Windows Smart Phone market share is hovering at a lowly 3 percent
, but hopes for Windows 10 on mobile are high. According to CEO Satya Nadella
, Microsoft’s “big mistake” was to focus on the PC as the perpetual hub for everything. As result, the company was slow to recognize the importance of mobile devices, and this opened up the fast-track to obsolescence.
Now, Microsoft has learned from its mistakes. It is funneling significant resources into creating a robust and user-friendly mobile platform. However, Nadella said that focusing entirely on mobile
would mean making the same mistake Microsoft made before. Microsoft is still a major player on PCs and hopes that Windows 10 on desktop will hit one billion computers. With the latest version of Windows, the focus is on interoperability and unification. This strategy recognizes that the future may not be so much about one dominant computing platform as it is about constant switching back-and-forth between multiple devices. In the land of VoIP this would have been called “Call Continuity” in this new evolving realm it will be more like “End Point Continuity” across devices.
Windows 10 comes with a number of benefits that will enable enterprises to seamlessly manage smartphones, tablets, PCS, and other devices. Here are 10 things IT admins need to know about Windows 10 for mobile.

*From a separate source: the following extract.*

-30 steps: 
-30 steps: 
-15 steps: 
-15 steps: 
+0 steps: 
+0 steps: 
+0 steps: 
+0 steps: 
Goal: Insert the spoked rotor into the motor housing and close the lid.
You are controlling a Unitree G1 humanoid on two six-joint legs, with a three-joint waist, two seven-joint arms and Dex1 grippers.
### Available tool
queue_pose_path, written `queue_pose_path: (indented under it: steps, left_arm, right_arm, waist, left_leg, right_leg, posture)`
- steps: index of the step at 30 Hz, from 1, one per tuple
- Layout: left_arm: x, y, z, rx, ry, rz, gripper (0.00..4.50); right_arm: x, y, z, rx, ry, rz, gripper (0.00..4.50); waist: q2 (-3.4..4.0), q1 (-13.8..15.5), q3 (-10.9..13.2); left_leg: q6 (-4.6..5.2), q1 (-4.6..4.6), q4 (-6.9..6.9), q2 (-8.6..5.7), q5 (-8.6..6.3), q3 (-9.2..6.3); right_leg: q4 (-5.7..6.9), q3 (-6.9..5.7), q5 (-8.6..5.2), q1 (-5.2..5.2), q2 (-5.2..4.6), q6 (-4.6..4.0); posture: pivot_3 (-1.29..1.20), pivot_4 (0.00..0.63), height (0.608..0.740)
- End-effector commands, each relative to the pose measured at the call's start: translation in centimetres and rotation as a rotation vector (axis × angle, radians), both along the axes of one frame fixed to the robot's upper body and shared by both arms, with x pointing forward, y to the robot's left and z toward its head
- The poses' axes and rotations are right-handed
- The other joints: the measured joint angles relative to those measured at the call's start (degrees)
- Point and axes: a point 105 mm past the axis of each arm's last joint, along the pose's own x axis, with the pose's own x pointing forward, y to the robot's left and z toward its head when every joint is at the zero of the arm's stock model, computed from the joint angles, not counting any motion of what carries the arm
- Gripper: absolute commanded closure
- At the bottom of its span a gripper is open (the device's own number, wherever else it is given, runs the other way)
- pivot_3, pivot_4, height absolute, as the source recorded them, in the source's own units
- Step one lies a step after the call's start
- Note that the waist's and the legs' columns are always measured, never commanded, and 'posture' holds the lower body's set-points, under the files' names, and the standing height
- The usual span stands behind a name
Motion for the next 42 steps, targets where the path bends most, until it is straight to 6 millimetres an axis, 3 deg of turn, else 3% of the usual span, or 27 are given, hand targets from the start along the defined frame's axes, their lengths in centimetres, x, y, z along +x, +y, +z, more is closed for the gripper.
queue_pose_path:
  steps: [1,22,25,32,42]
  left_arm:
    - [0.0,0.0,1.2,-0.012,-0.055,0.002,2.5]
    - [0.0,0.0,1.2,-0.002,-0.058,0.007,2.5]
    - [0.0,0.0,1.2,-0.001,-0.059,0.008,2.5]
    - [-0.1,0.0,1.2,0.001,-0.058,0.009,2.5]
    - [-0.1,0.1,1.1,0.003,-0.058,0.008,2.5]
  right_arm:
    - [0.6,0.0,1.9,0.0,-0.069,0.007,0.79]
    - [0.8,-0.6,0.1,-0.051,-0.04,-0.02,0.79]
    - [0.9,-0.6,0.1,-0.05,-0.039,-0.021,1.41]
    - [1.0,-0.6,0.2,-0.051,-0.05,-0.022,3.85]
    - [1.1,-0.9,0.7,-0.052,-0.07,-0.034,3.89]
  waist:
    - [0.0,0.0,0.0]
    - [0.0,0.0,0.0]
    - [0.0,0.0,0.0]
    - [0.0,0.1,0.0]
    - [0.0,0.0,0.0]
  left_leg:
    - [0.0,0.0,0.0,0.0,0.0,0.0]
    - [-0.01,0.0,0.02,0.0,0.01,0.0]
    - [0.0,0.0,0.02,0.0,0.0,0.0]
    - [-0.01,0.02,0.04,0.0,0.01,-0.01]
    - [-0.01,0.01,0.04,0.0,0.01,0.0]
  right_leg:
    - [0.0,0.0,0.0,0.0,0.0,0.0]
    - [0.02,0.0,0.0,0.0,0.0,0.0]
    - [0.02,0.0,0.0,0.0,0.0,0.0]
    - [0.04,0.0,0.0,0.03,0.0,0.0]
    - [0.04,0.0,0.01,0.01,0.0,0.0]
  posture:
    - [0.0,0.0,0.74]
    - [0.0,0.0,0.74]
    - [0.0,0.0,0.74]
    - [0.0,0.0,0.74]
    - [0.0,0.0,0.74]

- Single set of APIs for all Windows 10 devices
Instead of building separate operating systems (OS) for desktop and mobile, Windows 10 focuses on one, universal system for all devices. Windows 10 comes with a set of mobile device management (MDM) APIs that provide IT admins with a central hub (EMM) for managing all devices and security, supporting smartphones, PCs, tablets, and even embedded devices.
- Adaptive UX
If the operating systems are going to be the same, then so must the user experience. Windows 10 comes with Adaptive UX that provides the same user experience across devices. This will facilitate a seamless transition between devices for the end user.
- Easy Updates
With this new release, IT admins gain better controls over Windows 10 updates. They can scan for updates, install updates based on network connectivity, and report update status to the Enterprise Mobile Management (EMM) console.
- Win 32 Apps
IT admins can now distribute Win 32 apps through the EMM. They no longer have to package apps for distribution through the System Center, but can administer and distribute them with MDM APIs.

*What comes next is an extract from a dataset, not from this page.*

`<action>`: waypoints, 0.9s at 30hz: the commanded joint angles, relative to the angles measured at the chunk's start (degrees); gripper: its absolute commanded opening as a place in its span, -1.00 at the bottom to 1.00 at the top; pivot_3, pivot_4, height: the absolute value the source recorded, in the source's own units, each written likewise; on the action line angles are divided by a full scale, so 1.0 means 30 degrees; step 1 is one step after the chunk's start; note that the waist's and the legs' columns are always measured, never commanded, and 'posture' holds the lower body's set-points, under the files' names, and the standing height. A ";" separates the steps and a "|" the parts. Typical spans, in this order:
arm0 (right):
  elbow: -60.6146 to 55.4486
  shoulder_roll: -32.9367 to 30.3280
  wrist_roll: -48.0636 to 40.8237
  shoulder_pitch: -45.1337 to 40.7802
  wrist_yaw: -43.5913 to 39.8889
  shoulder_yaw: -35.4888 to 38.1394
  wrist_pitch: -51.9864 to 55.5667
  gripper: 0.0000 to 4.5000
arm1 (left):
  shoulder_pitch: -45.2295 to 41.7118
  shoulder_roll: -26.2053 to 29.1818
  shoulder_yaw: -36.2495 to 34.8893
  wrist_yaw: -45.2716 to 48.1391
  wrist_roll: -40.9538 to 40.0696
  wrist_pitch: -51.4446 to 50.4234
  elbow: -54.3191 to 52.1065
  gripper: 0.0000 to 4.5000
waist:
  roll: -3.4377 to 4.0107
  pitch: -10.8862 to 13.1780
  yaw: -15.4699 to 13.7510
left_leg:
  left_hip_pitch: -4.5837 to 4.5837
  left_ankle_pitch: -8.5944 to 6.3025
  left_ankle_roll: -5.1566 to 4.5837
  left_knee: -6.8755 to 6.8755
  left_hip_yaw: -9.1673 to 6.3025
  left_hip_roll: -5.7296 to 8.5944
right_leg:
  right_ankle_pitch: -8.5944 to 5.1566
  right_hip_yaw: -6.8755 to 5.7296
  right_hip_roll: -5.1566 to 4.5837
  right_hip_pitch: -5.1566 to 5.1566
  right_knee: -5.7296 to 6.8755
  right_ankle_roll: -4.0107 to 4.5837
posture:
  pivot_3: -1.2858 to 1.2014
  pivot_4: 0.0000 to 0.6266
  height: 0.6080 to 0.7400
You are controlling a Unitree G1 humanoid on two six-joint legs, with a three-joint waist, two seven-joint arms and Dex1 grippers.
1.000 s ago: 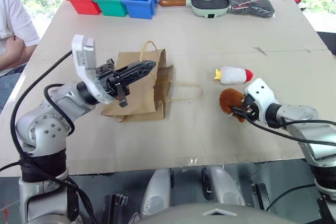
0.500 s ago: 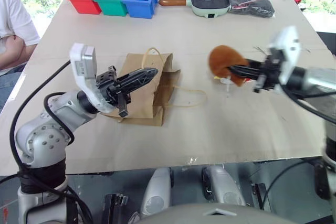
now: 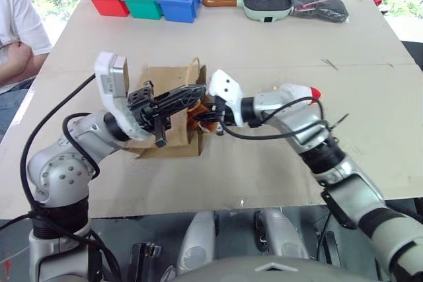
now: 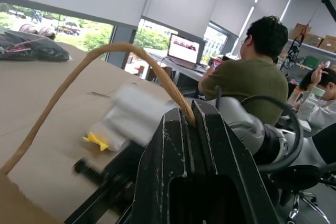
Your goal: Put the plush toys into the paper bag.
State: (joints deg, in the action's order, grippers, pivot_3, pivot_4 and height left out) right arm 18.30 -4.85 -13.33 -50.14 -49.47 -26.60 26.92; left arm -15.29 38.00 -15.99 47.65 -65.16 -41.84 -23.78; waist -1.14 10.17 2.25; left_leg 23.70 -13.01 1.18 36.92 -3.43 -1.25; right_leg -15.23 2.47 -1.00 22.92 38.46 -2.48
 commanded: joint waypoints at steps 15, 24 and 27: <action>-0.8378 -0.5369 -0.1939 0.4796 -0.1423 0.5141 0.2045 0.98 | 0.0914 0.0479 -0.0825 0.0875 0.1524 0.1885 -0.0470 -1.00 | 0.0011 0.0007 -0.0136 | -0.0007 -0.0001 -0.0002 0.0020 -0.0006 0.0009 | -0.0002 0.0002 -0.0005 0.0004 0.0049 0.0000 | 0.03 -0.52 1.00; -0.4132 -1.0035 0.2602 0.3629 0.1638 0.5650 0.1544 0.98 | -0.1581 0.1041 0.0134 0.2936 0.3583 0.3055 0.1360 -1.00 | 0.0006 0.0007 -0.0130 | -0.0004 -0.0002 -0.0004 0.0047 0.0003 0.0016 | -0.0006 0.0002 -0.0001 0.0002 0.0065 0.0002 | 0.03 -0.52 1.00; -0.0408 -1.0217 0.4132 0.2471 0.0922 0.3986 0.0440 0.88 | -0.3146 0.1615 0.0677 0.4478 0.4231 0.3299 0.2685 -1.00 | 0.0006 0.0007 -0.0075 | -0.0004 -0.0002 -0.0004 0.0064 0.0018 0.0018 | -0.0007 0.0010 0.0004 0.0004 0.0069 0.0002 | 0.03 -0.52 1.00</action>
State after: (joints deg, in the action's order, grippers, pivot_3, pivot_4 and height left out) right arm 14.38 -35.70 -3.06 -41.17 -45.74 -12.81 30.74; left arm -22.99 41.81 -14.03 58.53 -53.17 -33.46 -16.29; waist -1.13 10.19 2.02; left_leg 23.70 -13.01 1.16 37.10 -3.39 -1.20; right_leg -15.24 2.50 -0.97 22.94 38.65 -2.47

As enterprise mobility continues to rise in importance, so too do security challenges. Windows 10 comes armed with enterprise data protection (EDP). With this OS, devices automatically identify and encrypt data from business applications. The devices also know which data comes from personal applications, and leaves that data alone. Business and personal data are kept separate. The WIndows 10 EMM also comes with controls for data loss prevention. This is going to be a very interesting shift for companies that play in the MDM or EFSS space. In some ways this new ecosystem of security may challenge the need for third party security on mobile devices. Companies like AirWatch, Good, Mobile Iron and MaaS360 are certainly watching this next Microsoft move closely.
- Virtual Private Network
Using a VPN with application-based filters, Windows 10 only allows traffic from authorized applications -- such as Word, PowerPoint, Sharepoint, Excel, and Outlook, etc. -- to gain access to sensitive enterprise resources. Moreover, resources are only accessible through an encrypted connection. Again, if you are in the MDM space you are staying up late wondering just how disruptive will this new system be.

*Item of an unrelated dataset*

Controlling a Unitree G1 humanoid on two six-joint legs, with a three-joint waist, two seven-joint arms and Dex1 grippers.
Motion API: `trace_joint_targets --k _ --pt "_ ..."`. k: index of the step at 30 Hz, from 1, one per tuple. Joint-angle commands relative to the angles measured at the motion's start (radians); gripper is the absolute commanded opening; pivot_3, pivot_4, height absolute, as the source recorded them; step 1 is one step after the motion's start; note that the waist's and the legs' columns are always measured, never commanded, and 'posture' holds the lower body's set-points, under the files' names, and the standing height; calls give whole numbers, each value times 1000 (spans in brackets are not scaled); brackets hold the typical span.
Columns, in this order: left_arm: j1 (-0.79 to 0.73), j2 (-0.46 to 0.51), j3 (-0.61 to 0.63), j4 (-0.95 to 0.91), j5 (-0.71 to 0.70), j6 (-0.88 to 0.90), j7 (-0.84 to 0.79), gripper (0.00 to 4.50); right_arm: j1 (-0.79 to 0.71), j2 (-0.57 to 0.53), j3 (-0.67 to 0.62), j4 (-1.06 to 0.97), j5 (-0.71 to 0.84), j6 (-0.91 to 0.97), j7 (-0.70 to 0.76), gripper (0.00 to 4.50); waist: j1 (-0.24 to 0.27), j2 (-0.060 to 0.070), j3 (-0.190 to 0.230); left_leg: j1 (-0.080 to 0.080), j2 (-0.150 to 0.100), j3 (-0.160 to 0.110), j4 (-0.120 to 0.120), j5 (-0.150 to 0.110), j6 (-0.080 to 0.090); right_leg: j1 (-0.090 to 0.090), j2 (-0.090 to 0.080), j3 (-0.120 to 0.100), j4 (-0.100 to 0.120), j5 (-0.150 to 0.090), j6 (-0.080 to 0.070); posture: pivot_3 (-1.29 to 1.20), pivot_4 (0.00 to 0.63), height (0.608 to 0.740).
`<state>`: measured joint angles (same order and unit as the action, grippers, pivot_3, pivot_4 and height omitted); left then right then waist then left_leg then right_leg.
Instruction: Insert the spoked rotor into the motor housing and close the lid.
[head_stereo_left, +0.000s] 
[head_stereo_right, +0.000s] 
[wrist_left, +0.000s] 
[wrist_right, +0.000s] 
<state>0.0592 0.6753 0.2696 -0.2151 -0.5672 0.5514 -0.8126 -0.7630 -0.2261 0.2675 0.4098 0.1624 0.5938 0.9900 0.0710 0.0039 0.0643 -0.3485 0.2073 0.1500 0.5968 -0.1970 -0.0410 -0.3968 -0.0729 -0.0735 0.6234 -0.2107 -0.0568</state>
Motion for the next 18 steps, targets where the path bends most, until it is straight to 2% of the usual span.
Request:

- Azure Active Directory control for Office 365
Windows 10 enables enterprises to block access to corporate cloud resources if a device falls out of compliance. EMM plays a central role in monitoring and reporting device status to Azure Active Directory, which grants or denies account access based on information from the EMM provider.
- Bulk licensing
Windows 10 enables IT admins to buy multiple application or OS licenses and distribute them through the EMM. These can then be installed online or offline without requiring the device to connect to a public network.
- Bulk provisioning
With Windows 10, IT admins can preconfigure and enroll devices in bulk without requiring individual users to enroll. This streamlines and shortens the process of large-scale deployments.
- One Windows Store
Now that Windows 10 offers an OS for all devices, Microsoft can now offer a single Windows store for all apps, whether they are in-house, third party, or Win 32 applications. This is a great page stolen right out of the Apple playbook and will make companies with big deployments very excited. And as mentioned above, the APIs and bulk provisioning capabilities mean that apps from the Windows Store can be seamlessly provisioned to thousands of users on any WIndows 10 device.
Microsoft has yet to set a release date for Windows 10 on mobile. At the moment, the only phones it supports are Lumia smartphones and the HTC ones, although more devices will be supported soon.